Employers report core aptitudes are just as important as specific culinary skills in new hires.

By Paul Sorgule, MS, AAC

Businesses build an operational process as a means to a final result. The same leaders also define a company’s mission and vision to align with that result. The question they ask is, “Is this process leading us toward accomplishing the goals defined in our mission?” The ultimate goal is visualized at the macro level while the operational process fine tunes the specifics of achievement. Is there any reason why a culinary education should be different?

Culinary education’s goal on the macro level can be defined by this question: What is the ideal culinary graduate? This could be the mission of every culinary program in the country. Establishing what that means will be unique to the: graduate’s market, school’s strengths, faculty’s capabilities, institution’s commitment, and program leadership. Establishing the details associated with an ideal graduate has never been more important. Having a vision and mission provides the framework while research and ideation will help establish the specifics.

Finding the right mix of “mission” and “ideal graduate” specifics is crucial in a highly competitive environment with loads of limiting factors brought on by the pandemic, the economy, and a struggling restaurant industry.

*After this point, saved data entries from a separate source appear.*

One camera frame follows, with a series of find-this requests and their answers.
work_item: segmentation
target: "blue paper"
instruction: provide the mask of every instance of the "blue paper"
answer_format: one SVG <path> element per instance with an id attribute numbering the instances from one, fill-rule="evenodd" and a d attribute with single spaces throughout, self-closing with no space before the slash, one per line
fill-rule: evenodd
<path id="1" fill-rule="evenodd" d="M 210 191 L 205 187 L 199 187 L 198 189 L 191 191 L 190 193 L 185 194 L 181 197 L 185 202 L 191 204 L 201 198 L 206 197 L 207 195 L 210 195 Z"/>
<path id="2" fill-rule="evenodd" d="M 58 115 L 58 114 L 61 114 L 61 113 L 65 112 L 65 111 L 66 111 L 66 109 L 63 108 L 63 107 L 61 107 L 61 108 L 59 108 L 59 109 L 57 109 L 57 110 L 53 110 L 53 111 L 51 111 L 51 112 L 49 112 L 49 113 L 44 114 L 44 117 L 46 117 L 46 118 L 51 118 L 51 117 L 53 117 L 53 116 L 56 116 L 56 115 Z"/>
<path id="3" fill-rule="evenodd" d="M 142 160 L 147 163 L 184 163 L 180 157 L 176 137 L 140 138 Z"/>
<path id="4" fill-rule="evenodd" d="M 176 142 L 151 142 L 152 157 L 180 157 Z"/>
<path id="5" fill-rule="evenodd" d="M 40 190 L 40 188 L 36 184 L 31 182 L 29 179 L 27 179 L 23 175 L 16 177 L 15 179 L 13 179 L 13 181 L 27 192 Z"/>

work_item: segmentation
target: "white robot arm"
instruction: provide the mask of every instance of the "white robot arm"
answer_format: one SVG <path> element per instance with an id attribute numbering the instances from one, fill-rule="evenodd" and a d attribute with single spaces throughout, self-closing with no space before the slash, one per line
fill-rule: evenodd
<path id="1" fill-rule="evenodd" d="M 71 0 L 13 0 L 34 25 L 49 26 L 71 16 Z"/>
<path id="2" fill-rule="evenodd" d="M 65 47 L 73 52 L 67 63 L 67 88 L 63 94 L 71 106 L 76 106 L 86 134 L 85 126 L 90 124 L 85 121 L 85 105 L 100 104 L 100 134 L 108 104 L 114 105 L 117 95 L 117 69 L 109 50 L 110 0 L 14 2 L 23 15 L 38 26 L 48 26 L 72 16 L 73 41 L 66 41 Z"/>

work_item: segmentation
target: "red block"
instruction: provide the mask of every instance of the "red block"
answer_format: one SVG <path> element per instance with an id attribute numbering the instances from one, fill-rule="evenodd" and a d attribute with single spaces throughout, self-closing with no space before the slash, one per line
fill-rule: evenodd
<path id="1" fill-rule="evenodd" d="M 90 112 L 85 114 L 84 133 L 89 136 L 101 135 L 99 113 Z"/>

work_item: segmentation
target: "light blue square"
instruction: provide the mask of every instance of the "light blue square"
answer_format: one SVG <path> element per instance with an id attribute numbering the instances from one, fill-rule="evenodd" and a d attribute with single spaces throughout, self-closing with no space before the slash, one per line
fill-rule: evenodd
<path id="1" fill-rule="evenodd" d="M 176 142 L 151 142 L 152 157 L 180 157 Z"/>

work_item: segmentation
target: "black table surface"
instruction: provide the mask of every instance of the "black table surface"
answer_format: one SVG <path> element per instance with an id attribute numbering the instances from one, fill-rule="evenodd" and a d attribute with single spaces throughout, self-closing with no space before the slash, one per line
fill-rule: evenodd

Consider these questions when determining the most effective way to deliver a program with well-defined specifics: What are you good at? Who is most likely to hire your graduates? What are employers looking for? What are the future career opportunities for culinary graduates? What skill sets will students need?

What is most interesting in discussing the labor pool with restauranteurs, chefs, and other food operators, is that most people separate core aptitudes from specific skills, noting that both are important and lead to the ideal graduate.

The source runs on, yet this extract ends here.